## PROBLEM TO SOLVE
All that is wanted is the lines from the first line of the listing below through the line containing "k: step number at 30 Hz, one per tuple", written out exactly with pictures left out.

## STORED DATA
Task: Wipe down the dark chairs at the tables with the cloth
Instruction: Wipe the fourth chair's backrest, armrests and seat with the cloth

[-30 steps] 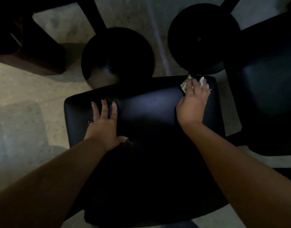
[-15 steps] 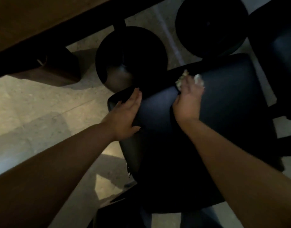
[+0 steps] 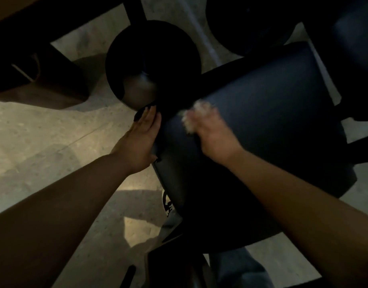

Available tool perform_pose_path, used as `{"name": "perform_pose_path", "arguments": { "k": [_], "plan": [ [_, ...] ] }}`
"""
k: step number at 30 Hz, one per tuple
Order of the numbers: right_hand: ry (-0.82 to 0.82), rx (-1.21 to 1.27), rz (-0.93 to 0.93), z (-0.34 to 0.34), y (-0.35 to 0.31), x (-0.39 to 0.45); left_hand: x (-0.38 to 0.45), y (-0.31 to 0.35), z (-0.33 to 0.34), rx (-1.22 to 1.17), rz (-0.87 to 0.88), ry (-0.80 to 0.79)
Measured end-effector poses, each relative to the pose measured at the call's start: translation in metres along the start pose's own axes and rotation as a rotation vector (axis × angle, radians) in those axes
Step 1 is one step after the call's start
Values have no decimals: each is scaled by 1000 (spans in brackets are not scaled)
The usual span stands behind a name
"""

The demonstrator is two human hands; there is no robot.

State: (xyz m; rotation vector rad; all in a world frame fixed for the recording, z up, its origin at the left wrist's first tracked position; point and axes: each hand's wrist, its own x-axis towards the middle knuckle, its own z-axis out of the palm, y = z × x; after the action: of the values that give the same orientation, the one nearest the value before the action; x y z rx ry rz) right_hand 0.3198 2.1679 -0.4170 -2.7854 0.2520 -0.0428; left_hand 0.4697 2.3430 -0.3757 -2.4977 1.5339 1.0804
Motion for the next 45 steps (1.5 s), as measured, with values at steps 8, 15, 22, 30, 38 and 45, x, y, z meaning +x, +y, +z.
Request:
{"name": "perform_pose_path", "arguments": {
  "k": [8,15,22,30,38,45],
  "plan": [
    [14,147,135,20,-54,-19,44,47,-40,36,79,27],
    [43,75,165,-18,55,-15,85,69,-43,27,172,-103],
    [250,27,790,-54,153,-14,135,124,-50,16,140,-69],
    [56,-51,443,-56,162,-29,161,173,-48,276,-52,-68],
    [147,63,857,-82,227,28,164,172,-51,363,-53,-189],
    [292,54,1026,-69,217,18,163,160,-52,323,2,-221]
  ]
}}
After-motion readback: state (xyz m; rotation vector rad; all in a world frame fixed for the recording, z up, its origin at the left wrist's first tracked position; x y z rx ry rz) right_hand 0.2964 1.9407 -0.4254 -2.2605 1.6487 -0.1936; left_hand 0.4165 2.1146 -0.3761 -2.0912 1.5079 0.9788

## ANSWER SPACE
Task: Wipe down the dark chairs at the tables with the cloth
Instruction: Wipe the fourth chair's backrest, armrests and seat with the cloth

[-30 steps] 
[-15 steps] 
[+0 steps] 

Available tool perform_pose_path, used as `{"name": "perform_pose_path", "arguments": { "k": [_], "plan": [ [_, ...] ] }}`
"""
k: step number at 30 Hz, one per tuple

The answer requires no additions.